### Supplied material

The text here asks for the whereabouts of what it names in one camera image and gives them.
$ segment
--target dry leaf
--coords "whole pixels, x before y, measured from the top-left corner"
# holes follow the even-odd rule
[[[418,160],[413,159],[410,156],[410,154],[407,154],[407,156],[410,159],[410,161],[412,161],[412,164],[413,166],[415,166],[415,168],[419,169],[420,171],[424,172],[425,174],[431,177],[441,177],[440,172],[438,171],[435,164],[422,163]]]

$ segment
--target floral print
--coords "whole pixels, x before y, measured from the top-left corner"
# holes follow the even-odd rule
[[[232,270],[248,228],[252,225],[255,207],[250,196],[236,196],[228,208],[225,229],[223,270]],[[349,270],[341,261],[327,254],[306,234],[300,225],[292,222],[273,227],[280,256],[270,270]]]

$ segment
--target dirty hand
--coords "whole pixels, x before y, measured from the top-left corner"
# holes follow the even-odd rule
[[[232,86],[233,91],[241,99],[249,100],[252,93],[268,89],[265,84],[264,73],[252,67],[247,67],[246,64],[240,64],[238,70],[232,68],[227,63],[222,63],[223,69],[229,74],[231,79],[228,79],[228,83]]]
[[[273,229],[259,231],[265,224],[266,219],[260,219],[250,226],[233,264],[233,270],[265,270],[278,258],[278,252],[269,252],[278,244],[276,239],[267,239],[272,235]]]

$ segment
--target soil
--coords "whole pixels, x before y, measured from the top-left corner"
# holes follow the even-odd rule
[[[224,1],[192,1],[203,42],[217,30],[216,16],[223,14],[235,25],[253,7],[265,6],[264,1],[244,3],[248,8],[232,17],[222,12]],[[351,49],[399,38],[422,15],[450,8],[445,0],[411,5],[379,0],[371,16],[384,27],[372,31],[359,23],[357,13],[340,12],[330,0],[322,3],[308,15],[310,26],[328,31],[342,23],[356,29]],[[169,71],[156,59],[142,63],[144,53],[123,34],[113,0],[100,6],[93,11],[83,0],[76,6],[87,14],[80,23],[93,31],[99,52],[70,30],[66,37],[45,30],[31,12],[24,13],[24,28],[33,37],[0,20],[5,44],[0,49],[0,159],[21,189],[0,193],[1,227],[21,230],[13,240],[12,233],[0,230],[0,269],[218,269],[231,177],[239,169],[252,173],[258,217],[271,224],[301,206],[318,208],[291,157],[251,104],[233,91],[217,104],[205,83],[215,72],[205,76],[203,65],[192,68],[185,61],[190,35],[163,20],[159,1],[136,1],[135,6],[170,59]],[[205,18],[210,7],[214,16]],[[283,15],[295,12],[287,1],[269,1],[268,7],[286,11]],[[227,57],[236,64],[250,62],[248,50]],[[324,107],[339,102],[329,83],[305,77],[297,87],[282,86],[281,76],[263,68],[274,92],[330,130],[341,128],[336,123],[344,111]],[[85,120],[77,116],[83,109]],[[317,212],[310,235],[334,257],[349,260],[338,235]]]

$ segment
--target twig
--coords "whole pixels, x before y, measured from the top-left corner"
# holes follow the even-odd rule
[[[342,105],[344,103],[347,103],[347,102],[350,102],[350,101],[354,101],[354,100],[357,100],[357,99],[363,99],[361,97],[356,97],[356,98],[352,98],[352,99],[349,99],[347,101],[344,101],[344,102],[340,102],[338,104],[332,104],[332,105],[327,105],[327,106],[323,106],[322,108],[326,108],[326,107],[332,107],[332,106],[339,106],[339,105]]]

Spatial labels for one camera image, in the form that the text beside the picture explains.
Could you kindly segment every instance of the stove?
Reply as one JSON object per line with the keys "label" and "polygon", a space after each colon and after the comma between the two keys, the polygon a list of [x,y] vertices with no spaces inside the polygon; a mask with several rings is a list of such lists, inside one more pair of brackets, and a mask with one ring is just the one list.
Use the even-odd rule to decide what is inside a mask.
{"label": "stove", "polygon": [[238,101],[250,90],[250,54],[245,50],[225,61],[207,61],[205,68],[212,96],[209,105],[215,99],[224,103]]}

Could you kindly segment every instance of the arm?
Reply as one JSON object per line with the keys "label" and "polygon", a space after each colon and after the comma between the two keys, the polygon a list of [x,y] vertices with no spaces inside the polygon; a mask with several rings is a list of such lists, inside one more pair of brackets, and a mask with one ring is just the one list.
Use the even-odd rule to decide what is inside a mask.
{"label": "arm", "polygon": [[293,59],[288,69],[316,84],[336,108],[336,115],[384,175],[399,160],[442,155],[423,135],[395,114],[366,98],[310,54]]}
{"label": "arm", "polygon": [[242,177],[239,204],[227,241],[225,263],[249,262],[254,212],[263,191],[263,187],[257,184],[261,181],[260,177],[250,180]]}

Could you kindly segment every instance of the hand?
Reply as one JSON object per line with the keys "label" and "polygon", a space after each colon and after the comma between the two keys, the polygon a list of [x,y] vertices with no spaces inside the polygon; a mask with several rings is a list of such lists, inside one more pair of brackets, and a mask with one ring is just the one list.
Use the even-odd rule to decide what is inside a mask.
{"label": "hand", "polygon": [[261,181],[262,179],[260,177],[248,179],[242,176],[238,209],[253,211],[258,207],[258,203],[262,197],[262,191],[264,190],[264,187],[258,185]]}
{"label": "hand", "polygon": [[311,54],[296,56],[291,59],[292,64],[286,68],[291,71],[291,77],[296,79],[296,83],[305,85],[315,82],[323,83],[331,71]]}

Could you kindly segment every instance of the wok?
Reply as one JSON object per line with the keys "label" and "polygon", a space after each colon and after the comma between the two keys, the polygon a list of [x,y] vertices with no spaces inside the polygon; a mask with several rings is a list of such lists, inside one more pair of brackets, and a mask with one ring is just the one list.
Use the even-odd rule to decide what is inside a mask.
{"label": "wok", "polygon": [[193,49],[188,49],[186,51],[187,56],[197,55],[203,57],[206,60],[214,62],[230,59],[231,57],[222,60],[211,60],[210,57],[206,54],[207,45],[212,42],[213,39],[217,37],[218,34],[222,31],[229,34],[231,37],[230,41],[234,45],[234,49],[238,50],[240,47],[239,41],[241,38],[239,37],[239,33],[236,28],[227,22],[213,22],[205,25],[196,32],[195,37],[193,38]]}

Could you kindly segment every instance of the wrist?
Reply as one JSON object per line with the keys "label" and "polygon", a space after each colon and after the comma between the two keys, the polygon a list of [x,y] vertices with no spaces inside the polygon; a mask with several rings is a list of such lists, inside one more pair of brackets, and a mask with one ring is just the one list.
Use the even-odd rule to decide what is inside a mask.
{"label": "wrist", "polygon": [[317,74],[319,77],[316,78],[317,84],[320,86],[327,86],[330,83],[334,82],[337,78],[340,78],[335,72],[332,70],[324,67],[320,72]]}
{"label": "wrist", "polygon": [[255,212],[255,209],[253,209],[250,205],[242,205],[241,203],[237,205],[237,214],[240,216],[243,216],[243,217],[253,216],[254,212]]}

######

About this task
Some lines in the records above contain "Could". Count them and give the number only.

Answer section
5